Interesting comment on 19th century fear of Catholics:
"Catholics in the 19th century were not blowing up buildings, nor was the Vatican vowing to overthrow the US government and replace it with a papal-led theocracy. ...
The group that came closest to this was the anarchists,
who really did launch bombings,
assassinated President William McKinley
in 1901, and advocated for the overthrow of government."
But saying "Fear of Islam is like fear of violent anarchists"
just doesn't sound as good.
I like a lot of what D'Souza writes on
America and communism and the Cold War,
but he seems to be useless on Islamism.
It seems that because he is religious and Islam is religious,
he feels defensive of it in some way.
D'Souza talks rubbish about "traditional values".
He says the right should form an alliance with traditional Muslims,
both sharing conservative "traditional values"
in contrast to
the modern liberal, sexually permissive, atheist West
(which I love).
D'Souza says the right
should stop criticising Islam and the Prophet:
"First, stop attacking Islam. Conservatives have to cease blaming Islam
for the behavior of the radical Muslims. Recently the right has produced a spate
of Islamophobic tracts with titles like
Islam Unveiled,
Sword of the Prophet, (*) and
The Myth of Islamic Tolerance.
There is probably no better way to repel traditional Muslims,
and push them into the radical camp, than to attack their religion and their prophet."
In other words, D'Souza is saying that an Islamic Reformation,
or an Islamic Enlightenment, should not be allowed to take place,
and Islam and the Prophet must remain forever beyond criticism,
as Christianity and the Church were in the Middle Ages.
But my point stands that
open criticism of "their religion and their prophet"

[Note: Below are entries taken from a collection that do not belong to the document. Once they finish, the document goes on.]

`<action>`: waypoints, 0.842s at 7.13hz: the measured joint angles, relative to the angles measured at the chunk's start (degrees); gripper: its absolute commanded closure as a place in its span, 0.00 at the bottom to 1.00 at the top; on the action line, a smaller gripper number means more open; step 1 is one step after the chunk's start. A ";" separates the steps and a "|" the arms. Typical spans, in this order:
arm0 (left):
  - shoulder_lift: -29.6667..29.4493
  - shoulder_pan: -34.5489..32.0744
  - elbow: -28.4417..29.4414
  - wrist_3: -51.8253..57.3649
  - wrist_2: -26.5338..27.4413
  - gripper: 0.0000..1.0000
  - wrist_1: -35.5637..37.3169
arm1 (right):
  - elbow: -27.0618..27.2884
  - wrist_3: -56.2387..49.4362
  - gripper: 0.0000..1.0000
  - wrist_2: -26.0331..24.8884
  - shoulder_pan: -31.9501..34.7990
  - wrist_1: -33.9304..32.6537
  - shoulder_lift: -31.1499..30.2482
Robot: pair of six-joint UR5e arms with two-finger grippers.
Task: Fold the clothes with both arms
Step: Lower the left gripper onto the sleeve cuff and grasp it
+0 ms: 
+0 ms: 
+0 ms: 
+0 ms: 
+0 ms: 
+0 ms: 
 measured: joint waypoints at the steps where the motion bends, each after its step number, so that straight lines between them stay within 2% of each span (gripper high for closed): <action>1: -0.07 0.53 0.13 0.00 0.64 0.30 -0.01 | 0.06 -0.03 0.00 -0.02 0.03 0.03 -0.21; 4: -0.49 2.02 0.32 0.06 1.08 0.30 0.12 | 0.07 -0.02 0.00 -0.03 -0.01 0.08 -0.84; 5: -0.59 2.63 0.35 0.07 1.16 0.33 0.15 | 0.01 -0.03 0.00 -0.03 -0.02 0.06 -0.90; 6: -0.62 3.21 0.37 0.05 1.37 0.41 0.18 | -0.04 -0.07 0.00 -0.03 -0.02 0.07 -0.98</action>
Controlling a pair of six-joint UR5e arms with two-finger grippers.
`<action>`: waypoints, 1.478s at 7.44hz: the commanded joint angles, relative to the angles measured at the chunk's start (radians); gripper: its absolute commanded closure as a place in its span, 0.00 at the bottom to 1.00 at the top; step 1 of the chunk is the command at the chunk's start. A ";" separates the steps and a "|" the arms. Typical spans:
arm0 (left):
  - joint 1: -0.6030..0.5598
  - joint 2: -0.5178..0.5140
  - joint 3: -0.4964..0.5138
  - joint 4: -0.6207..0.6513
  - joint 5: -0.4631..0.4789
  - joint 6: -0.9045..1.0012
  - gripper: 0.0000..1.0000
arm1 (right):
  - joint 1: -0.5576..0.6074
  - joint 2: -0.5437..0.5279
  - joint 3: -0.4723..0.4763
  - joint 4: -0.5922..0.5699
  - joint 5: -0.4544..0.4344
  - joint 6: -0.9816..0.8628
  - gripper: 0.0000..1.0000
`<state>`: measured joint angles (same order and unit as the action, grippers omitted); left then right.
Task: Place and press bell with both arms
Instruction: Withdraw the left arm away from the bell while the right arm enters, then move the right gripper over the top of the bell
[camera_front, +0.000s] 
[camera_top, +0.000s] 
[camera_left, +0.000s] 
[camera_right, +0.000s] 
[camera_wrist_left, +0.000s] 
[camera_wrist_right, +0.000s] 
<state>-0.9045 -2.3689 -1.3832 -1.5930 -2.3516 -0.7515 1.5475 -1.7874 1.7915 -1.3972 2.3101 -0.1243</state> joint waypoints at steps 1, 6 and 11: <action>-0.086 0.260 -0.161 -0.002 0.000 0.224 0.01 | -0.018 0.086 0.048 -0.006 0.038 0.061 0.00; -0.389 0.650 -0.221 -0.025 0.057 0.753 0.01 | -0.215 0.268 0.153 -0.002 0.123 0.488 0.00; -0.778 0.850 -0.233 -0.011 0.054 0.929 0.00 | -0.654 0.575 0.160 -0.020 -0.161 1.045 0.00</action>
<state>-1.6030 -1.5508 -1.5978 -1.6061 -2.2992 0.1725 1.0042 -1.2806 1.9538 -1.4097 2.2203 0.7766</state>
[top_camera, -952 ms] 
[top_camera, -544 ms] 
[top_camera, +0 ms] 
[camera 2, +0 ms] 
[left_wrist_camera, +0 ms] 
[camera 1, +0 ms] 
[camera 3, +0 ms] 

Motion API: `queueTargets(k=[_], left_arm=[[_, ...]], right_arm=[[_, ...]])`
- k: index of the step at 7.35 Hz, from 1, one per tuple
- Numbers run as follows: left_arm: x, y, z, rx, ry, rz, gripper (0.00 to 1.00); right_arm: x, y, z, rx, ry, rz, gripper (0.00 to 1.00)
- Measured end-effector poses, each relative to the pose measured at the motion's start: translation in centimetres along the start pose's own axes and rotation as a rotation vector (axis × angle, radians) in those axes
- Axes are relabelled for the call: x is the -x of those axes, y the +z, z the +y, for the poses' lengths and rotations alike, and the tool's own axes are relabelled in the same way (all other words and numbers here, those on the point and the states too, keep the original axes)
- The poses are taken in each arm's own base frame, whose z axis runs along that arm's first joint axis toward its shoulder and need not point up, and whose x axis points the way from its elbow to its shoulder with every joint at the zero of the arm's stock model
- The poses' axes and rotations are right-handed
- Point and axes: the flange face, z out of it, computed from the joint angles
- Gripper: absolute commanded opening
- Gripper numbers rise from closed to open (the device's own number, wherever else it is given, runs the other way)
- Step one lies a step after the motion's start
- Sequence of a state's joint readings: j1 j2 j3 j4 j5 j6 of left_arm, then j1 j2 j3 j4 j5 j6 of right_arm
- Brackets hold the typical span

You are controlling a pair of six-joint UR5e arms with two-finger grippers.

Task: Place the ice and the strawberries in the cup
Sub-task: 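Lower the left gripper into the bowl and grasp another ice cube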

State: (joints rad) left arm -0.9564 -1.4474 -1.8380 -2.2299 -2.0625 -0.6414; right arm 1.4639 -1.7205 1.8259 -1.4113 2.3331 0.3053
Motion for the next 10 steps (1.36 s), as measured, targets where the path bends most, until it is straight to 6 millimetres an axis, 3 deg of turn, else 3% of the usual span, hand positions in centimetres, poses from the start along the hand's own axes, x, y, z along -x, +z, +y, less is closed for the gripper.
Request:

is exactly what Islam needs, and far from creating more radicals,
it will create more apostates and moderates,
just as open criticism of Christianity has done over the last 200 years.
D'Souza also says about Islamic countries:
"if they want Sharia, let them have it."
"Worse than its sophomoric treatment of serious issues is its presentation of a blinkered and politically correct version of the Muslim world. It is a presentation that the young Mr. D'Souza would have scorned.
... Mr. D'Souza's portrait of the Muslim world verges on apologetics.
...
D'Souza stigmatizes [criticism of Islam]
as "Islamophobic." It is a judgment he expresses in the lexicon of the high church of political correctness that Mr. D'Souza mocked in a previous life. Getting in the spirit, he asserts that conservatives "have to cease blaming Islam for the behavior of radical Muslims." (We must instead learn to blame "the cultural left" for the behavior of radical Muslims.)"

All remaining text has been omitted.